# What you will do:
Every line of the material must be set down again without alteration.
*** Records provided ***
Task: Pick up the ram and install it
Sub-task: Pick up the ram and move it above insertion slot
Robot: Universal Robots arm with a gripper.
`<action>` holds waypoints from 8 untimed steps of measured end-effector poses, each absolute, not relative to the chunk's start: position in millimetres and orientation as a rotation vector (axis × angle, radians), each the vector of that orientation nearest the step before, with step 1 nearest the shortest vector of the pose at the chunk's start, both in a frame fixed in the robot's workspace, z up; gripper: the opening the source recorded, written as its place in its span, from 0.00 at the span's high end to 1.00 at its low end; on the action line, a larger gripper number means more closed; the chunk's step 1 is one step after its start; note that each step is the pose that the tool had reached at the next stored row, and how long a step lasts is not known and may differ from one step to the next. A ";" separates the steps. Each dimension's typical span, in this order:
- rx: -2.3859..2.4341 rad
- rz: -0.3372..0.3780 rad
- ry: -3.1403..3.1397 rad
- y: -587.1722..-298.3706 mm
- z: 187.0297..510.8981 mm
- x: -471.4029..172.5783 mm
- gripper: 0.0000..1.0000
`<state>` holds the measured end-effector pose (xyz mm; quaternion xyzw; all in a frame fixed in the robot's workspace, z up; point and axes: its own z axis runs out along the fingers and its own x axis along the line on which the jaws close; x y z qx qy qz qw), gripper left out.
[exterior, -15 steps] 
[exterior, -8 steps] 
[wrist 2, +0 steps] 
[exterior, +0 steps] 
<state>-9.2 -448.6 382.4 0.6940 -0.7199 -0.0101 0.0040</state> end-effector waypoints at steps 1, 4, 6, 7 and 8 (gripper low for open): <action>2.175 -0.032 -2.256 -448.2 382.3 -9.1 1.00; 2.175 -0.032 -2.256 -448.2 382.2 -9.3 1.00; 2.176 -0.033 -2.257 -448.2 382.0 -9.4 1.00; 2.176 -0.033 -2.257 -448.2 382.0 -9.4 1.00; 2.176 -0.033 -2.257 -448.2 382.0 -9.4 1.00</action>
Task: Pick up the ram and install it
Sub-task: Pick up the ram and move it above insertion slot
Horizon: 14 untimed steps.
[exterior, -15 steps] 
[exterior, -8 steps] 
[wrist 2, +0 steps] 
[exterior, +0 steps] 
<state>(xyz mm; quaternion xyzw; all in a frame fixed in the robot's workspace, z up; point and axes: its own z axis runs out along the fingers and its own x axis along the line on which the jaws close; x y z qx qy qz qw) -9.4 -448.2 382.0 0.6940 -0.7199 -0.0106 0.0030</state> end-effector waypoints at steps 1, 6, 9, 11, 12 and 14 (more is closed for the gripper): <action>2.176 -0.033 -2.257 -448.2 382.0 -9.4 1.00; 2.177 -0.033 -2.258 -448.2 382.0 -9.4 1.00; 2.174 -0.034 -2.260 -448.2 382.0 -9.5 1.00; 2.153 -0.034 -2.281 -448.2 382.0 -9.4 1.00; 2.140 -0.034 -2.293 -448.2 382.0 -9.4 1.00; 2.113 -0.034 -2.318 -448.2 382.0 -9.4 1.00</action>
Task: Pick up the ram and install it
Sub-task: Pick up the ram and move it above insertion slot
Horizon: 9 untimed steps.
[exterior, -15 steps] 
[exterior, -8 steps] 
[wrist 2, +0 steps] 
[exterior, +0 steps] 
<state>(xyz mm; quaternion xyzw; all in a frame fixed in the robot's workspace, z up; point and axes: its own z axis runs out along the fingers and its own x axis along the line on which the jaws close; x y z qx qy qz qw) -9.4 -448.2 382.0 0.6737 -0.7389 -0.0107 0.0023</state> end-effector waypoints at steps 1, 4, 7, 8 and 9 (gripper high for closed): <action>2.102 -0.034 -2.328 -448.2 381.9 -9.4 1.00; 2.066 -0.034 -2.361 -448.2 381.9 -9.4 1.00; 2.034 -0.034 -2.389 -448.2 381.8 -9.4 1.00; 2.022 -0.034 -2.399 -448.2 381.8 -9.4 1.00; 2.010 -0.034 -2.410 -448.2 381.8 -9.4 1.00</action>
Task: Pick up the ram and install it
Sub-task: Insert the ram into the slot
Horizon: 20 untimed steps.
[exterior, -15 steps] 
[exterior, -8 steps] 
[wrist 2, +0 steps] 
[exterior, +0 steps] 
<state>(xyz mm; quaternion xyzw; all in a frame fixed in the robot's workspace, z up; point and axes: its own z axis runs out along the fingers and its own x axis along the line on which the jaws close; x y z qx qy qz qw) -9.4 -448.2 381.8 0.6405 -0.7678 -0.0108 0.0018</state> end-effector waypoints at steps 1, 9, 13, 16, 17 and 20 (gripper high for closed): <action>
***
# Exercise solution:
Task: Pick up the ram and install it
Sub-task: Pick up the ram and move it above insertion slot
Robot: Universal Robots arm with a gripper.
`<action>` holds waypoints from 8 untimed steps of measured end-effector poses, each absolute, not relative to the chunk's start: position in millimetres and orientation as a rotation vector (axis × angle, radians), each the vector of that orientation nearest the step before, with step 1 nearest the shortest vector of the pose at the chunk's start, both in a frame fixed in the robot's workspace, z up; gripper: the opening the source recorded, written as its place in its span, from 0.00 at the span's high end to 1.00 at its low end; on the action line, a larger gripper number means more closed; the chunk's step 1 is one step after its start; note that each step is the pose that the tool had reached at the next stored row, and how long a step lasts is not known and may differ from one step to the next. A ";" separates the steps. Each dimension's typical span, in this order:
- rx: -2.3859..2.4341 rad
- rz: -0.3372..0.3780 rad
- ry: -3.1403..3.1397 rad
- y: -587.1722..-298.3706 mm
- z: 187.0297..510.8981 mm
- x: -471.4029..172.5783 mm
- gripper: 0.0000..1.0000
`<state>` holds the measured end-effector pose (xyz mm; quaternion xyzw; all in a frame fixed in the robot's workspace, z up; point and axes: its own z axis runs out along the fingers and its own x axis along the line on which the jaws close; x y z qx qy qz qw), gripper left out.
[exterior, -15 steps] 
[exterior, -8 steps] 
[wrist 2, +0 steps] 
[exterior, +0 steps] 
<state>-9.2 -448.6 382.4 0.6940 -0.7199 -0.0101 0.0040</state> end-effector waypoints at steps 1, 4, 6, 7 and 8 (gripper low for open): <action>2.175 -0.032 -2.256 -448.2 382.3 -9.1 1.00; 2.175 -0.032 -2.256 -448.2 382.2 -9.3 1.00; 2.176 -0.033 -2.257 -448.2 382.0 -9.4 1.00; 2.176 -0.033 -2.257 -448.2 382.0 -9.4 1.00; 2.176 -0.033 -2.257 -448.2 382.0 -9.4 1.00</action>
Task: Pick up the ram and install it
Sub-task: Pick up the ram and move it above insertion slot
Horizon: 14 untimed steps.
[exterior, -15 steps] 
[exterior, -8 steps] 
[wrist 2, +0 steps] 
[exterior, +0 steps] 
<state>(xyz mm; quaternion xyzw; all in a frame fixed in the robot's workspace, z up; point and axes: its own z axis runs out along the fingers and its own x axis along the line on which the jaws close; x y z qx qy qz qw) -9.4 -448.2 382.0 0.6940 -0.7199 -0.0106 0.0030</state> end-effector waypoints at steps 1, 6, 9, 11, 12 and 14 (more is closed for the gripper): <action>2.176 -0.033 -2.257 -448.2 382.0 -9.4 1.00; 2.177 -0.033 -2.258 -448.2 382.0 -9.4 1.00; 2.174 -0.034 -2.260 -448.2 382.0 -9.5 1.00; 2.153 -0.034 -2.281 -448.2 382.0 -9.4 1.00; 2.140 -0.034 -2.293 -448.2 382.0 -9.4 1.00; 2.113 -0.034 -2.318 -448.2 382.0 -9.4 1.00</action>
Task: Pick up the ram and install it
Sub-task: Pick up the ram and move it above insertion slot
Horizon: 9 untimed steps.
[exterior, -15 steps] 
[exterior, -8 steps] 
[wrist 2, +0 steps] 
[exterior, +0 steps] 
<state>(xyz mm; quaternion xyzw; all in a frame fixed in the robot's workspace, z up; point and axes: its own z axis runs out along the fingers and its own x axis along the line on which the jaws close; x y z qx qy qz qw) -9.4 -448.2 382.0 0.6737 -0.7389 -0.0107 0.0023</state> end-effector waypoints at steps 1, 4, 7, 8 and 9 (gripper high for closed): <action>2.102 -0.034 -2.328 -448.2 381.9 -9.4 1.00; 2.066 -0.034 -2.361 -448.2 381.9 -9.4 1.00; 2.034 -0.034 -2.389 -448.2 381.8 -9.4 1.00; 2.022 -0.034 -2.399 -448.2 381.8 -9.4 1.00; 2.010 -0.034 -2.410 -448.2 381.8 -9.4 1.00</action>
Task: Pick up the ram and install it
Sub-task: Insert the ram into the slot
Horizon: 20 untimed steps.
[exterior, -15 steps] 
[exterior, -8 steps] 
[wrist 2, +0 steps] 
[exterior, +0 steps] 
<state>(xyz mm; quaternion xyzw; all in a frame fixed in the robot's workspace, z up; point and axes: its own z axis runs out along the fingers and its own x axis along the line on which the jaws close; x y z qx qy qz qw) -9.4 -448.2 381.8 0.6405 -0.7678 -0.0108 0.0018</state> end-effector waypoints at steps 1, 9, 13, 16, 17 and 20 (gripper high for closed): <action>

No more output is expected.